— What you will do —
Restate, word for word and with nothing added, the lines from the one containing "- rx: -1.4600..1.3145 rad" through the last line of the material below.

_ _ _ _

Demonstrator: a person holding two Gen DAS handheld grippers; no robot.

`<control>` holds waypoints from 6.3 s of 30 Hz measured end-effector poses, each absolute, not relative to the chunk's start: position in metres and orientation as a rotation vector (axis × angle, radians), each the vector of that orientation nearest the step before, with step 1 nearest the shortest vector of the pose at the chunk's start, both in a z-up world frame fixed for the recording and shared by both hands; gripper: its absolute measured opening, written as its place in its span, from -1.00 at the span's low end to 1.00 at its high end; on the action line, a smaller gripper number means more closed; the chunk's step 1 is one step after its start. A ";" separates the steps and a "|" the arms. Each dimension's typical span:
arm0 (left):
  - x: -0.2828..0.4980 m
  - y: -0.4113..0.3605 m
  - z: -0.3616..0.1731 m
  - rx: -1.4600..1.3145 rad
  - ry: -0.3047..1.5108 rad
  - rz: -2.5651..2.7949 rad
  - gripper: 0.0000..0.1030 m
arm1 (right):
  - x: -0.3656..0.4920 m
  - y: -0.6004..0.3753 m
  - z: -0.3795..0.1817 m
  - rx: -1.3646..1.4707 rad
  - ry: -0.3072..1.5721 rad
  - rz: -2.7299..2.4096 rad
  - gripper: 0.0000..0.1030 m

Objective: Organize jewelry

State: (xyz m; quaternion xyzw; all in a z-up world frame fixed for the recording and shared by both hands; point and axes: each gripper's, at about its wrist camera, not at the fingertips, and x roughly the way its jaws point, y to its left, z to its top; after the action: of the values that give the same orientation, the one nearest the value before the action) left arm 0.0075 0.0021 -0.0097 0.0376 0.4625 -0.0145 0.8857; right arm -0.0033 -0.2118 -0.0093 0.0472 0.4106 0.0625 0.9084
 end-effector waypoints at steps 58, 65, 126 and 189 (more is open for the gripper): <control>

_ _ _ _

— Expected answer —
  - rx: -1.4600..1.3145 rad
  - ry: -0.3047..1.5108 rad
  - rz: -2.5651..2.7949 rad
  - gripper: 0.0000..0.1030 m
arm1 (right):
  - x: -0.3656..0.4920 m
  - y: -0.6004..0.3753 m
  - z: -0.3795..0.1817 m
  - rx: -1.3646..1.4707 rad
  - ry: -0.3072..1.5721 rad
  - rz: -2.7299..2.4096 rad
  - gripper: 0.0000..0.1030 m

Objective: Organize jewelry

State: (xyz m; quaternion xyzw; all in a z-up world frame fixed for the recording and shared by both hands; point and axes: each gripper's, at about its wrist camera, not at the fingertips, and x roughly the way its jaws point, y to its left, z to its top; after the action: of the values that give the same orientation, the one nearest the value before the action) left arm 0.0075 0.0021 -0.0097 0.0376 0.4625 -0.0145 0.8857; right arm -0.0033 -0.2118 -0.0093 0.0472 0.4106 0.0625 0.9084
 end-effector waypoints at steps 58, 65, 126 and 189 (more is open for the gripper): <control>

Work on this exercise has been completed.